A few posts ago (here) Brian was describing using an influence matrix with a group of Naval Architecture students. He said, ” … they concluded (correctly) that there is stakeholder gridlock. Every stakeholder is waiting for another stakeholder to change first. A profound insight for a student group, and a situation that is rare.”

Here’s another example of a stakeholder impasse. Take a look at this stakeholder commitment chart from an innovation booster in which the UK-based problem owner and participants were exploring a new business model and how it could be “sold” to the rest of the multinational company.

Fig.1 - "We'll never get France on board"

This tool requires you to a) list your stakeholders, b) rate their impact on what you’re trying to do [note that impact of (FR) is much higher than (IT)], on a scale of 1-10, c) gauge the desired level of commitment required from them to move forward on your proposal, then d) gauge their actual level of commitment. The distance between the desired and actual levels of commitment gives you a nice visual of how difficult moving your stakeholder from d) to c) is likely to be.

After carrying out this exercise we invite participants to brainstorm ways of reducing the difficulty of getting the stakeholder on board, or of reducing their impact on what you’re trying to do. This is what they came up with:

(Dislaimer: I apologise for the way in which the French are referred to in this exercise and this does not in any way reflect how I perceive the French, with whom we have worked for many happy years. Bear in mind that you could substitute any other nationality, department, business line, competitor, etc. in this kind of stakeholder tussle and get similar levels of rudeness.)

Fig.2 - "How to get the French on board"

This is also in line with an extensive study completed in 2006, (“Silence Fails” by VitalSmarts) which gives  five core reasons why projects fail, one of which they call “project chicken”:

“This costly game resembles the lunatic practice of driving cars head-on as a test of nerves to see who swerves out of the way first—or who is more “chicken.” The corporate version is played when project leaders fail to admit they may fall short on deliverables and need more time. Instead, they hope some other group that has problems will speak up first. Whoever speaks up first will be blamed for causing the delay, but everyone who is behind will benefit.”

There are two ways I can think of to deal with this kind of situation.
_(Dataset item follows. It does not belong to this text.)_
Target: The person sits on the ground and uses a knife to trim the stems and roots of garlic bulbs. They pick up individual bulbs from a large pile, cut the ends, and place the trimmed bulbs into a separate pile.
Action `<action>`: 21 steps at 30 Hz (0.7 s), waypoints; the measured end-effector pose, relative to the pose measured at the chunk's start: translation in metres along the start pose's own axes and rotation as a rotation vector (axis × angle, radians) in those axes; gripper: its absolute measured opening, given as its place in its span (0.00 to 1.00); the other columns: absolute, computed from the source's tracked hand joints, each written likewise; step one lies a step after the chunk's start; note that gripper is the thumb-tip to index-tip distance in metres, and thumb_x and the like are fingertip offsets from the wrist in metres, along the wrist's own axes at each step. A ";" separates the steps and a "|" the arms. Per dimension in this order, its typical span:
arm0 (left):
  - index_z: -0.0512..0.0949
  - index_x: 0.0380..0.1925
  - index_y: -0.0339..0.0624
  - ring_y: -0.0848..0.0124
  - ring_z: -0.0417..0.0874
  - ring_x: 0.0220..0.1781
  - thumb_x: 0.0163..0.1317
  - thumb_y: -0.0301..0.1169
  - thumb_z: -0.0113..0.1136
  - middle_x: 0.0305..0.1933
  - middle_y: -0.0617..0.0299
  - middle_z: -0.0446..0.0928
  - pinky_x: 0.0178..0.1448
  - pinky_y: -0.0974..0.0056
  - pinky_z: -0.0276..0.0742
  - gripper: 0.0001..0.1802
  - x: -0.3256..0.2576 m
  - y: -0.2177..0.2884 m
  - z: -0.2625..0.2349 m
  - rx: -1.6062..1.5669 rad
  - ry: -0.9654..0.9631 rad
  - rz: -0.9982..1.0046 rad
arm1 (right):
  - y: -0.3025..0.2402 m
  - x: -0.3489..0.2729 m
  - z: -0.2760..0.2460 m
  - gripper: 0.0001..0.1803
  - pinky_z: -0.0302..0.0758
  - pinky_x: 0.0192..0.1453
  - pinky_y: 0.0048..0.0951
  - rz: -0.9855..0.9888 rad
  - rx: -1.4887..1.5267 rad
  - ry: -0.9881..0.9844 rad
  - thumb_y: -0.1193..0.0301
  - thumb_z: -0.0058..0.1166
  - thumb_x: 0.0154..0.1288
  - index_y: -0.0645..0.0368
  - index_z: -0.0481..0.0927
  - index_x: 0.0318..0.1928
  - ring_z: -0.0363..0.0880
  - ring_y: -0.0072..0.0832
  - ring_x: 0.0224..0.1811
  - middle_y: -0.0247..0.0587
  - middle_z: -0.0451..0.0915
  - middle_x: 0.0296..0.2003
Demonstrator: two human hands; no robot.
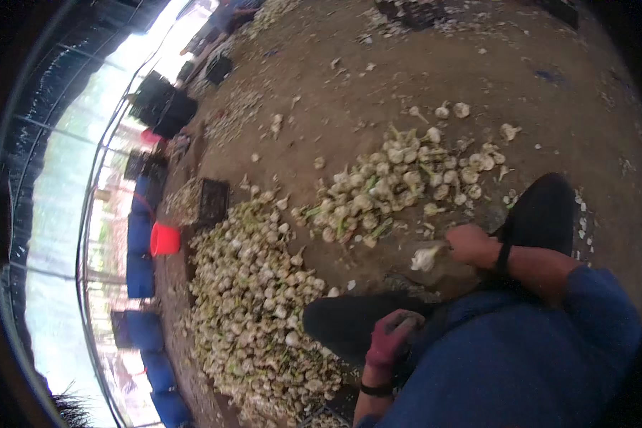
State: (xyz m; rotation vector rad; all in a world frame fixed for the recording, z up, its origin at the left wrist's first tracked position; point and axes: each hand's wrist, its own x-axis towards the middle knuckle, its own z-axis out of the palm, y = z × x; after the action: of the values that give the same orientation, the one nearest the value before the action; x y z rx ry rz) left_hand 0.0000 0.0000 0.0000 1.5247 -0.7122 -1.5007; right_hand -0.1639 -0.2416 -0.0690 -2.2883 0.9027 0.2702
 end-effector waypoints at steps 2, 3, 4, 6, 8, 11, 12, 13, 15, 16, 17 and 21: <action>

  1. In the case of the above innovation booster, the team with the idea for a new business model ended up developing and implementing their idea “underground”, by creating a ring-fenced project that was able to operate below the multinational radar until the idea had reached a state of maturity, for which it has proved far easier to gain buy-in.
  2. There are a couple of critical questions we ask when we are scoping a problem or opportunity with a problem owner: “What are you, realistically, in a position to do?” and “Do you think there is a solution to this problem?” These are helpful in surfacing the existence of intransigent stakeholders and ultimately helps us decide whether there is an opportunity worth pursuing or not.